2. "Index upgrader tool" -- I have no idea what this is. Do I need to
care? Or are you saying that if I upgrade from 7.x -> 9.x I won't even
be able to write to the same on-disk index artifacts at all, unless I
create a new core?
IndexUpgrader is something provided by Lucene. All it does is a
forceMerge down to one segment -- equivalent to "optimize" in Solr. This
upgrades the index to the current Lucene version as fully as is
possible, but the version from the old segments is preserved even
through the merge.
That version preservation is why if you try upgrading from 7.x to 9.x,
even if you take an intermediate step of running IndexUpgrader from 8.x,
you won't even be able to READ the index, much less write to it. Lucene
will refuse to open it.
Okay. So if I do what I initially proposed:
1. delete *:*
2. re-index everything
But otherwise leave the core alone... will I have successfully
"re-built" the index such that I don't have that old-version lurking
around waiting to bite me in future upgrades?
Is step 1 even necessary? If I refresh every single document in the
index, would it ultimately purge old segments by (a) marking all
documents in the old segments as "deleted" and (b) creating only new
segments to contain the new documents? I will be "replacing" each
document with an updated one: their ids will remain stable from
pre-re-index to post-re-index.
4. Re: Complete re-build of infrastructure + cut-over: we abuse Solr a
little and use it as an online system and not just a static "product
catalog" or whatever. We actually use it to store application user
information so we can perform quick user-searches. We have several
applications all connecting to the same index and contributing updates
and performing queries, so a clean switchover is difficult to do (we
aren't using an intermediate proxy). I suppose introducing a proxy
wouldn't be the worst possible idea.
The way I managed this was a little involved.
I had two complete online copies of the index, three if you count the
dev server. Each copy was independently updated, I did not use
replication. I used haproxy and pacemaker to float a virtual IP address
between some of the servers and automatically switch to another copy of
the index if the main copy went down.
Each copy of the index had two cores for each shard -- a live core and a
build core. A full rebuild would build into the build cores (wiping
them as mentioned above before beginning any indexing), and then once
the rebuild was completely done, swap the live cores with the build cores.
In cloud mode, you cannot follow that paradigm precisely. Instead, you
would just create a new collection for a rebuild, and once it was ready,
update a collection alias to point to the new collection.

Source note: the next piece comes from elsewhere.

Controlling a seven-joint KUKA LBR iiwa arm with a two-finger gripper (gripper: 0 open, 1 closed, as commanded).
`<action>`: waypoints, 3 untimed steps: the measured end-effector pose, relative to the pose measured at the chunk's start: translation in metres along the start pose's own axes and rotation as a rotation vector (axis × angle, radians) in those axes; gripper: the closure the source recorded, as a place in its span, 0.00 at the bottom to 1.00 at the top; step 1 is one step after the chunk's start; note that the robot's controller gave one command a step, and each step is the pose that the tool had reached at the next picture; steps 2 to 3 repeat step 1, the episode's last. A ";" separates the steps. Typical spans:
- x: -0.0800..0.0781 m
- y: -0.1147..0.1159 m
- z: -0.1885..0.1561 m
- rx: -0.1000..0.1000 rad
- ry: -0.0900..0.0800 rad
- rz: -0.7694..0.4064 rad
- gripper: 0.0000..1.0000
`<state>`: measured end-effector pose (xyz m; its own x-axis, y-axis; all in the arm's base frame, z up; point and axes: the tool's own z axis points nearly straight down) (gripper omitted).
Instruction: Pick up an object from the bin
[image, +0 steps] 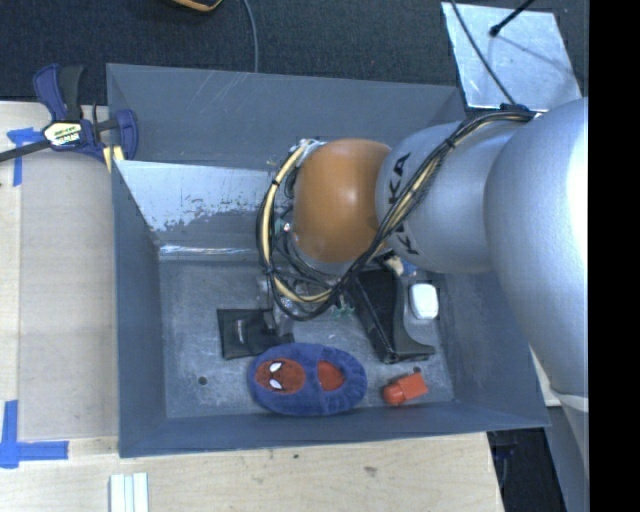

Okay. I have one-and-only-one Solr node at this point (which is
sufficient for my current needs) so it's a little simpler than your
deployment described above. The one monkey wrench is that the "online
core" could theoretically get updates while the "build core" is being
re-generated from scratch. That won't be a problem if the re-index
operation hasn't yet gotten to the user who was updated during that
interval, but if a user gets updated who was already re-indexed, then
there could be a problem.
As it stands right this moment, the re-index and operational changes are
being made in realtime on the same exact core, so assuming there isn't a
disaster, the index will always be consistent and up-to-date and I don't
have to do any post-re-index re-re-index of anything that may have been
left behind or missed during the process.
Given the simple (possibly bordering on naive) process above, what steps
would I need to take to ensure that the resulting core state is usable
by Solr N+1, etc. in the future?
Thanks,
-chris